Santschi’s experience and research of the Chernobyl accident has brought him to investigate the modifying effects of organic matter in soils and wetlands to potentially toxic radioactive iodine-129 and plutonium at U.S. waste sites and in soils from Fukushima in Japan.  He is determining how radio-isotopes interact with organic substances, both underground and on the surface.  This research could ultimately help shield humans from health risks related to the transportation, storage and disposal of radioactive materials.

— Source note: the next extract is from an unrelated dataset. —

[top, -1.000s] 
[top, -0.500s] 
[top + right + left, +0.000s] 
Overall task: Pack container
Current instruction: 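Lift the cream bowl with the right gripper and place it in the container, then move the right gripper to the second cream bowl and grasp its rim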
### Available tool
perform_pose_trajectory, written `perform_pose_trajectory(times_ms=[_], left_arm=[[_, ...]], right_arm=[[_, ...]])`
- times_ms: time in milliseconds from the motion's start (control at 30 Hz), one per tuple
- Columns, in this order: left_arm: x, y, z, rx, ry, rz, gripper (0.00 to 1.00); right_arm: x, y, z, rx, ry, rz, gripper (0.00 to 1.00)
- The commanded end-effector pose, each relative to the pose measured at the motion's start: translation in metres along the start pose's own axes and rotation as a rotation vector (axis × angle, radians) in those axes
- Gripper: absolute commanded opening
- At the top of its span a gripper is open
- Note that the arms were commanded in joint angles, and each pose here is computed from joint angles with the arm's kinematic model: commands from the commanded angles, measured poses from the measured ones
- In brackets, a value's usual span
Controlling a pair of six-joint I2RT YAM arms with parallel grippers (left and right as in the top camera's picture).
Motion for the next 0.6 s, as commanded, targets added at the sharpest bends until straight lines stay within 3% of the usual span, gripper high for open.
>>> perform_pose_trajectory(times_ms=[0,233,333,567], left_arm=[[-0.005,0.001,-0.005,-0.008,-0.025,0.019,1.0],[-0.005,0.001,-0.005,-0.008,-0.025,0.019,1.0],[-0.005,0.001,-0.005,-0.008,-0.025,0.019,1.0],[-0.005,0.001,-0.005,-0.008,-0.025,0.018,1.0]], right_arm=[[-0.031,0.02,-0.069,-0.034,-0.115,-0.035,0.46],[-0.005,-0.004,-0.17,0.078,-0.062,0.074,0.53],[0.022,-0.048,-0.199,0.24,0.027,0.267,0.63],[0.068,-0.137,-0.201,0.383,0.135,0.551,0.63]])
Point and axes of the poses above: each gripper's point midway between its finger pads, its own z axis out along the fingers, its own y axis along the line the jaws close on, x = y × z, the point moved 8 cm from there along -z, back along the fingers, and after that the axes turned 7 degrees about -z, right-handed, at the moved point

Elements, chemical compounds and other forms of matter are passed from one organism to another and migrate from one part of the ecosystem to another through biological and chemical cycles.  Radioisotopes in soils reach rivers through soil erosion, from where they are then transported the ocean.

Santschi is researching ways to slow down or stop the migration of the radioactive contaminants through surface and groundwater.  “There are processes that make the elements more sticky thereby preventing them from migrating and ultimately cause radioactive materials to stay put,” Santschi says.

Funded by the U.S. Department of Energy, the research provides a testing ground to solve problems affecting worldwide human health and the environment and provides training for Texas A&M Galveston students to learn state-of-the-art experimental approaches in marine and environmental sciences.